CHAPTER XII
THE LURE OF GOLD
"Philip, I want to tell you something."
"Something pleasant?"
"No."
"Then why tell me?"
"Because, unhappily, it must be told. I hope you will forgive me, though I shall never forgive myself. Oh, my dear, my dear, why did we ever meet? And what am I to say? I—well, I have promised to marry another man."
"Disgraceful!" said Philip.
Though Iris's faltered confession might fairly be regarded as astounding, Philip was unmoved. The German captain had given him a cigar, and he was examining it with a suspicion that was pardonable after the first few whiffs.
"Philip dear, this is quite serious," said Iris, momentarily withdrawing her wistful gaze from the far-away line where sapphire sea and amber sky met in harmony. Northeastern Brazil is a favored clime.

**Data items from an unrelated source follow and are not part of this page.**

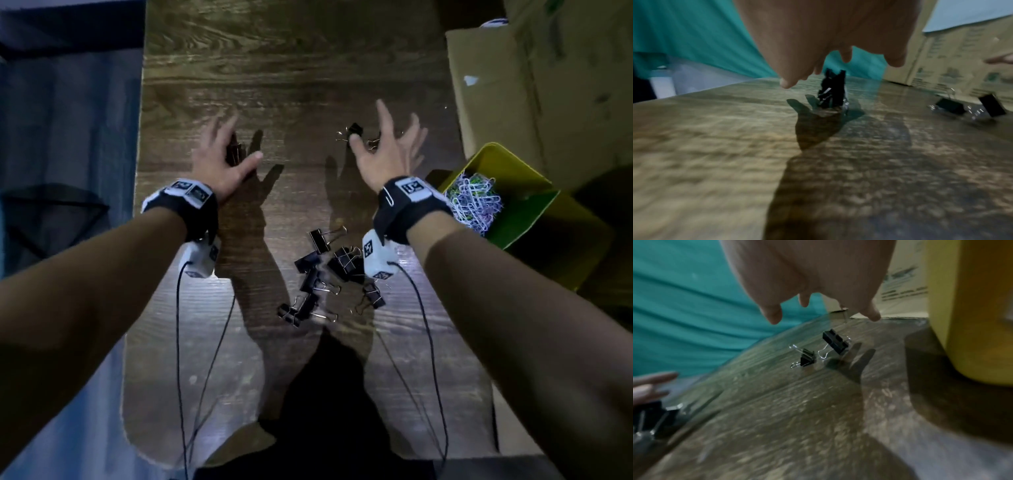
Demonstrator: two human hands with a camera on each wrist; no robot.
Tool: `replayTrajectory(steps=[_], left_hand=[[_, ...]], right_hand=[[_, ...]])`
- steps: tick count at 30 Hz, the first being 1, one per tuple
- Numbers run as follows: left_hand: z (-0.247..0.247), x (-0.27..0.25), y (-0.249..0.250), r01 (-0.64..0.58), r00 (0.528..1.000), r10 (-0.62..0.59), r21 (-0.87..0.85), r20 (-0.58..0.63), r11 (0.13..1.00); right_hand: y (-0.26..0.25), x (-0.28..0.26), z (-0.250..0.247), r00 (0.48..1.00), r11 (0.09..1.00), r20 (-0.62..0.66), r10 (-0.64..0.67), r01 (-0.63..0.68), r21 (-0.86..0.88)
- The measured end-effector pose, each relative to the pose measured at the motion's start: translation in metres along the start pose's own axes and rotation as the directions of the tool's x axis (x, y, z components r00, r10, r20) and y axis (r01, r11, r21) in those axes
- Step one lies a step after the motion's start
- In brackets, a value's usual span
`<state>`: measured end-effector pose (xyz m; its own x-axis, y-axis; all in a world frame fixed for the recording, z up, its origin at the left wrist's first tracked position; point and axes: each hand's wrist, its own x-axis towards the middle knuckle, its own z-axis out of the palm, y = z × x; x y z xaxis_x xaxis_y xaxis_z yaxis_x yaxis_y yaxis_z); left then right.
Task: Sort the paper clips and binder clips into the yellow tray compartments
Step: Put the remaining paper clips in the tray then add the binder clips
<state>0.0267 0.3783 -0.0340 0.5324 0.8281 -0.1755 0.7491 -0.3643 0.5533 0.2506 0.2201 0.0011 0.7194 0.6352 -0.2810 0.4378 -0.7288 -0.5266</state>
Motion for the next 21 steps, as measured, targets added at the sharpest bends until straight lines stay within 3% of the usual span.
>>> replayTrajectory(steps=[3, 6, 8, 11, 14, 18, 21], left_hand=[[0.018, 0.017, 0.019, -0.108, 0.991, 0.099, 0.110, 0.090, 0.988], [0.032, 0.028, 0.044, -0.221, 0.960, 0.179, 0.190, 0.217, 0.956], [0.040, 0.032, 0.064, -0.308, 0.917, 0.232, 0.208, 0.324, 0.928], [0.053, 0.026, 0.087, -0.450, 0.817, 0.336, 0.153, 0.469, 0.880], [0.058, 0.007, 0.095, -0.473, 0.765, 0.346, 0.110, 0.543, 0.874], [0.053, -0.034, 0.077, -0.464, 0.749, 0.371, 0.034, 0.549, 0.885], [0.045, -0.065, 0.060, -0.429, 0.740, 0.322, 0.046, 0.590, 0.902]], right_hand=[[-0.004, 0.018, 0.007, 0.984, 0.973, 0.150, -0.095, 0.123, -0.194], [-0.003, 0.028, 0.012, 0.953, 0.952, 0.299, -0.045, 0.132, -0.277], [-0.001, 0.029, 0.014, 0.930, 0.956, 0.361, -0.071, 0.166, -0.241], [0.003, 0.018, 0.020, 0.898, 0.949, 0.417, -0.140, 0.241, -0.201], [0.012, -0.006, 0.024, 0.895, 0.959, 0.427, -0.130, 0.222, -0.175], [0.030, -0.054, 0.027, 0.864, 0.939, 0.475, -0.165, 0.285, -0.191], [0.045, -0.088, 0.025, 0.833, 0.934, 0.518, -0.192, 0.318, -0.165]])
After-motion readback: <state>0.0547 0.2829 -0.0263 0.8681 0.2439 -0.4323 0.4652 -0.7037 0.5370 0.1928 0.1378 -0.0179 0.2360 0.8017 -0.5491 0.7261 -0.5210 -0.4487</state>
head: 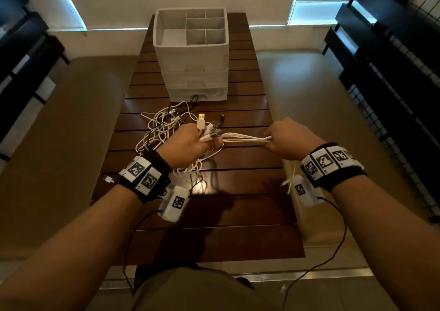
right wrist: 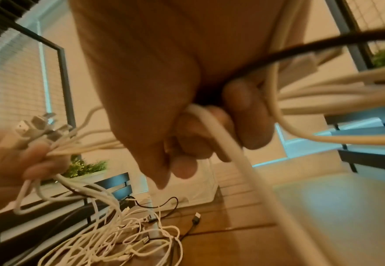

Bad weather is there a mere link, as it were, between unbroken weeks of brilliant sunshine, when nature lolls in the warmth and stirs herself only at night under the moon and the stars. That dingy trader, the Unser Fritz, ostensibly carrying wool and guano from the Argentine to Hamburg, was now swinging west at less than half speed over the long rollers which alone bore testimony to the recent gale. Already a deep tint of crimson haze over the western horizon was eloquent, in nature's speech, of land ahead. At her present pace, the Unser Fritz would enter the harbor at Pernambuco on the following morning.